No solo se han mantenido las divisiones de género en los productos para niños, sino que además estas han crecido de forma destacada en los últimos tiempos. Un estudio demostraba no hace mucho que lo de los juguetes para niños y para niñas se ha convertido en algo más claro y más sesgado en los últimos tiempos. En los últimos 50 años, los juguetes se han separado más por sexos. Esto es: los juguetes de hoy son más sexistas que los de hace medio siglo.

Y que esto haya ocurrido, apuntaban en el estudio, ha sido culpa de las propias empresas y de sus equipos de marketing. Un dato sirve para verlo claro: hasta los años 80, las jugueterías no separaban los juguetes por sexo y no codificaban de forma tan extrema por colores lo que estaban vendiendo.

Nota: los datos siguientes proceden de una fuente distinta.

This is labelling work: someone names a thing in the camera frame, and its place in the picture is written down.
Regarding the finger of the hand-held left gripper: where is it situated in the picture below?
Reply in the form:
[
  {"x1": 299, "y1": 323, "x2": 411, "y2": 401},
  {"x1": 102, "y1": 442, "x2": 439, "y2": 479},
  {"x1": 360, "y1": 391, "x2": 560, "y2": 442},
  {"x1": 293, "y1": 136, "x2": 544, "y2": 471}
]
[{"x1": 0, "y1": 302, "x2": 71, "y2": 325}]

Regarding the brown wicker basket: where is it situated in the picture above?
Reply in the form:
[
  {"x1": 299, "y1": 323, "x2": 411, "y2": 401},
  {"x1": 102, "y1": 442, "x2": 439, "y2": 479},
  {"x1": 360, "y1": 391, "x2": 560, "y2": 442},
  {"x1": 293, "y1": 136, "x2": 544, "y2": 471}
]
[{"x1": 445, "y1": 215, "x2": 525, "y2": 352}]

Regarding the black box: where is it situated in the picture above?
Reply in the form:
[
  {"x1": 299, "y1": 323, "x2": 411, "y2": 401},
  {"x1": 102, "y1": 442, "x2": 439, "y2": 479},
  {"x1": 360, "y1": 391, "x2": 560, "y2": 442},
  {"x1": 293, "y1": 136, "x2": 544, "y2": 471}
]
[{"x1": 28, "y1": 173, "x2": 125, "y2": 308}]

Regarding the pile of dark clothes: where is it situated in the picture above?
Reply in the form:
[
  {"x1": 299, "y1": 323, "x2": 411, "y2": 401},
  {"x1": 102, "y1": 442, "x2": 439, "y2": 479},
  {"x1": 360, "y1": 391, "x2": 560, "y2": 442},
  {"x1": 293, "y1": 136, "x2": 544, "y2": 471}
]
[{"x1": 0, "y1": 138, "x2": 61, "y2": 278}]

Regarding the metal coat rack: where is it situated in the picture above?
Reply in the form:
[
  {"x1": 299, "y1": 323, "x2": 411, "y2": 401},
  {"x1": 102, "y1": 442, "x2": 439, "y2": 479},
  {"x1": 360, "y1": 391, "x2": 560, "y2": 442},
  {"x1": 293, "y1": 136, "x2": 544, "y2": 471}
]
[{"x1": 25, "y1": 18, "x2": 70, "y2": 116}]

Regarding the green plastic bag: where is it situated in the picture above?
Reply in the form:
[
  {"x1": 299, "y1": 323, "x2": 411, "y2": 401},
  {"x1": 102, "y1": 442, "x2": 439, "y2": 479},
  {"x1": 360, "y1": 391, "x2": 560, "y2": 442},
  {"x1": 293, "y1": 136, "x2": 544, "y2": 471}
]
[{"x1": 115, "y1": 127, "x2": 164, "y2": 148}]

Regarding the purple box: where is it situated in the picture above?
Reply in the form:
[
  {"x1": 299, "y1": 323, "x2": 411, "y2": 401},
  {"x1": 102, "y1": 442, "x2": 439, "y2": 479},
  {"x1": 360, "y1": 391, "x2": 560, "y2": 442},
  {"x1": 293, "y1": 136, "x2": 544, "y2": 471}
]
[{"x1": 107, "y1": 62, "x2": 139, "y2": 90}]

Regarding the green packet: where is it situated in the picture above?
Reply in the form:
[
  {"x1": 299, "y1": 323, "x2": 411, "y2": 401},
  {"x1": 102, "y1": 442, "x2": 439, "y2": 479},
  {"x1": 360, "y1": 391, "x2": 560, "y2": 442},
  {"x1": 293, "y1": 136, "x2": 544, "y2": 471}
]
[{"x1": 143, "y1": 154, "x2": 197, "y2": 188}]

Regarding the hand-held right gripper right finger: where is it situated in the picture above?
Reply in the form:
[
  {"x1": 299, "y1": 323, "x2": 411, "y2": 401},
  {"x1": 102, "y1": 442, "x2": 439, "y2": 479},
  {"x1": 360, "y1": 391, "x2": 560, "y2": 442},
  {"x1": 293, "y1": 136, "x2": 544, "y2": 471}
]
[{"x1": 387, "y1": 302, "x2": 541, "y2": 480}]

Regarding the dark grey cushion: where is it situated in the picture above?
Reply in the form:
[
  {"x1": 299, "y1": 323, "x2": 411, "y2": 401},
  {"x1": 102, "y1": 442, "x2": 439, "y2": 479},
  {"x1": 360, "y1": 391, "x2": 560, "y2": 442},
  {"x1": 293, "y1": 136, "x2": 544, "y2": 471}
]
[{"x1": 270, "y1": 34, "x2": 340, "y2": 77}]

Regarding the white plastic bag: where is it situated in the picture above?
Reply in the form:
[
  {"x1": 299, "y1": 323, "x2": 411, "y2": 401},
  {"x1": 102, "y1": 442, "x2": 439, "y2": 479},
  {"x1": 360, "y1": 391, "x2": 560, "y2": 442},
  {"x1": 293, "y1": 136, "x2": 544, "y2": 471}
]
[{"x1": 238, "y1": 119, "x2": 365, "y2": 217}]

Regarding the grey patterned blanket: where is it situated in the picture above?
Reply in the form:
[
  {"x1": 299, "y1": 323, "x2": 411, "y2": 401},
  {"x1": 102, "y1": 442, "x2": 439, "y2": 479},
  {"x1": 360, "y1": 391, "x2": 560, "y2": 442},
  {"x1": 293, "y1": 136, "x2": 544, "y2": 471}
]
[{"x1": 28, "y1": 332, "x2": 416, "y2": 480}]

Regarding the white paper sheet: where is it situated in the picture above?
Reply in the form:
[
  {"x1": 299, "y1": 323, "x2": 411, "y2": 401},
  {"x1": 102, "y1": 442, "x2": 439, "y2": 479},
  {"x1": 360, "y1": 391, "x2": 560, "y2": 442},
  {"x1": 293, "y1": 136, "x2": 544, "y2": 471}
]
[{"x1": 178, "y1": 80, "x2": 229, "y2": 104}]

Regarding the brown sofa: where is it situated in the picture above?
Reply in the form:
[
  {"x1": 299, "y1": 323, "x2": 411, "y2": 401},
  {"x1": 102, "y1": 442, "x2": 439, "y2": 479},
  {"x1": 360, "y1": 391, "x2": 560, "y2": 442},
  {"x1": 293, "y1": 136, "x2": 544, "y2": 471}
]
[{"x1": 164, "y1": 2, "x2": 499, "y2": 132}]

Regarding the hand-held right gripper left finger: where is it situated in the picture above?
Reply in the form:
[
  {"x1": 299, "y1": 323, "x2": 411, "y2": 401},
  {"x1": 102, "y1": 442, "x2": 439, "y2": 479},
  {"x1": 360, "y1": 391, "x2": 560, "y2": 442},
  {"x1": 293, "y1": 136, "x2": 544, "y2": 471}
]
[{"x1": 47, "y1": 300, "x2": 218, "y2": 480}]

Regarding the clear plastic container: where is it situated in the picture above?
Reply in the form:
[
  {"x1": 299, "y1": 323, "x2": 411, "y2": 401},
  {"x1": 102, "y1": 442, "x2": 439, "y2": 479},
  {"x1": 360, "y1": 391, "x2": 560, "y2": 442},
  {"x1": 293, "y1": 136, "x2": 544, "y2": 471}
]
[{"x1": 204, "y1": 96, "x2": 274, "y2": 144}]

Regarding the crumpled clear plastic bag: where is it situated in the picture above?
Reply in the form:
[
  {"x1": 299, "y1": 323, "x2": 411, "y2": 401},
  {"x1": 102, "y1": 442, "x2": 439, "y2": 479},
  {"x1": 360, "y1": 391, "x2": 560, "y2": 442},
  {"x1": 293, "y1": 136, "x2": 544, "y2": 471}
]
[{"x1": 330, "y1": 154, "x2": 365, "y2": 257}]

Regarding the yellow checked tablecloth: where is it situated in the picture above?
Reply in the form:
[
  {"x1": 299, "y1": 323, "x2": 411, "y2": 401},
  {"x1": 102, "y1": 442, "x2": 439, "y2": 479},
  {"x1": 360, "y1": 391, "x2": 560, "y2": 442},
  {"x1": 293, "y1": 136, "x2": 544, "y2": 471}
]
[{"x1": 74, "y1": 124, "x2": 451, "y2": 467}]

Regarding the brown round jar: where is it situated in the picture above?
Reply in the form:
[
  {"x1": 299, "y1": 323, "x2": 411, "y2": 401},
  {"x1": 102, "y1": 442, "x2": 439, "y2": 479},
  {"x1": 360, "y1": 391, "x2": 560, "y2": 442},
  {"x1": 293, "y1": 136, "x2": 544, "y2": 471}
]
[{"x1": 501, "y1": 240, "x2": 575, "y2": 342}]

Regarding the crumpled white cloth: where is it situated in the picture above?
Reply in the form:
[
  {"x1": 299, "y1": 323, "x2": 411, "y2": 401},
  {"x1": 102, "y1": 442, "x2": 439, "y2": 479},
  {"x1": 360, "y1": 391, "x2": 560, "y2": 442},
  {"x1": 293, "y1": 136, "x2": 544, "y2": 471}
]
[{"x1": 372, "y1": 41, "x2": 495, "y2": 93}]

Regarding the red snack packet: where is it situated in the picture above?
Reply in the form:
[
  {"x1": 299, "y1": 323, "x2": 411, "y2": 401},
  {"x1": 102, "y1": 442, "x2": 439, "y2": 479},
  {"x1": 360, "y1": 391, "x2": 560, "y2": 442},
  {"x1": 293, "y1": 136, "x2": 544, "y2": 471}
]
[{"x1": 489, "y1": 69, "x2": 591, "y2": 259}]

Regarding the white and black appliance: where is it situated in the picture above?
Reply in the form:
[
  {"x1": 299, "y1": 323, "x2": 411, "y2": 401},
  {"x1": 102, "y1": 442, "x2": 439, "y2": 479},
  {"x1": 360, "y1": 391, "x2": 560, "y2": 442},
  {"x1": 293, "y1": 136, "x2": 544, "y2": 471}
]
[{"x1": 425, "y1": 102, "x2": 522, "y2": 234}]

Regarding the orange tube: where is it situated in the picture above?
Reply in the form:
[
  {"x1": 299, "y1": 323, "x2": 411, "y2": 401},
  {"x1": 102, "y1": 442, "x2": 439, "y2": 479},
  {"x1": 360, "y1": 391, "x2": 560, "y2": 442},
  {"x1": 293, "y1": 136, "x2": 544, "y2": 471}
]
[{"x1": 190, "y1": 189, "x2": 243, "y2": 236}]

Y que esto ocurra no es solo una curiosidad histórica, sino también un problema con diversas ramificaciones. Por un lado, tiene un impacto directo en cómo los niños ven el mundo y cómo interiorizan su posición en el mismo. Por otro, y aquí las marcas y empresas se verían afectadas en lo que al final más les preocupa, sus ingresos, está demostrando que no están comprendiendo a quienes compran los juguetes, esto es, los padres.

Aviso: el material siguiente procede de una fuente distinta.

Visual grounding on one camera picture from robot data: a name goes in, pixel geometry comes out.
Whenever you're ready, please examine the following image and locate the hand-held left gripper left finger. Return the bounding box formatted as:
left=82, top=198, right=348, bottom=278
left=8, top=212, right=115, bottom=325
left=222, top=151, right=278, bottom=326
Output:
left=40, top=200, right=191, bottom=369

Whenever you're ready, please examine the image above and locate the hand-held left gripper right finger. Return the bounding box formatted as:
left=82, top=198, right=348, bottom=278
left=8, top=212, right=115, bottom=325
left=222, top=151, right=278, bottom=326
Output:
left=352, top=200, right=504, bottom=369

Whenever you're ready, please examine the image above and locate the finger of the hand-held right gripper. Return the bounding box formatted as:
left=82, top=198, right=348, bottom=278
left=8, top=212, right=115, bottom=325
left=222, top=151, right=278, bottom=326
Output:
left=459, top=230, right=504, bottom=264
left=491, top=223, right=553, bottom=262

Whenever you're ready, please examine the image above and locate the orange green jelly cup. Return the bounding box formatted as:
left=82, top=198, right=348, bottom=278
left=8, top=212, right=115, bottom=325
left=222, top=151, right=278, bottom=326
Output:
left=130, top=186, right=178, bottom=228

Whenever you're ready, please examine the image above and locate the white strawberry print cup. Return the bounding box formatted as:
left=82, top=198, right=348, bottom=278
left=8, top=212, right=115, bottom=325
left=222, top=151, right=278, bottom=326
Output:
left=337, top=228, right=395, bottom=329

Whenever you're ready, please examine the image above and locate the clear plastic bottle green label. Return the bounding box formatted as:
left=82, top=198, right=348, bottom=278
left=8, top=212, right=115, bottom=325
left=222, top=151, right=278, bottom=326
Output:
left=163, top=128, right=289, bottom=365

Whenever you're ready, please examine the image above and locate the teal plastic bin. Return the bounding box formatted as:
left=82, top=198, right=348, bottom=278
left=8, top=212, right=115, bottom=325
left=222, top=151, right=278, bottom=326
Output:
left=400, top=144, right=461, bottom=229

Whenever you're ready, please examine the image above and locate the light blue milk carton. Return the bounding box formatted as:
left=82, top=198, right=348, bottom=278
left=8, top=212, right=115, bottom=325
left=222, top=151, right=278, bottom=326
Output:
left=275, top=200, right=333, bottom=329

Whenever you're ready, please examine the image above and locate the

Los padres lo quieren unisex

Y es que, frente a esta oferta tan segregada por sexos, los padres están cada vez más deseosos de encontrar productos que se alejen de los clichés y, sobre todo, de esas imágenes de roles que enclaustran a niños y niñas en ciertos nichos concretos. Las marcas y las empresas de productos para niños (ya sean juguetes a ropa o comida) deberían fijarse en el movimiento general del mercado. Las firmas que están haciendo una publicidad y una oferta cada vez más sensible con la mujer y que rompe con los estereotipos de géneros están logrando no solo mejorar su imagen de marca sino también aumentar su penetración de mercado y la lealtad de los consumidores. Pantene o Always son algunos de los recurrentes ejemplos.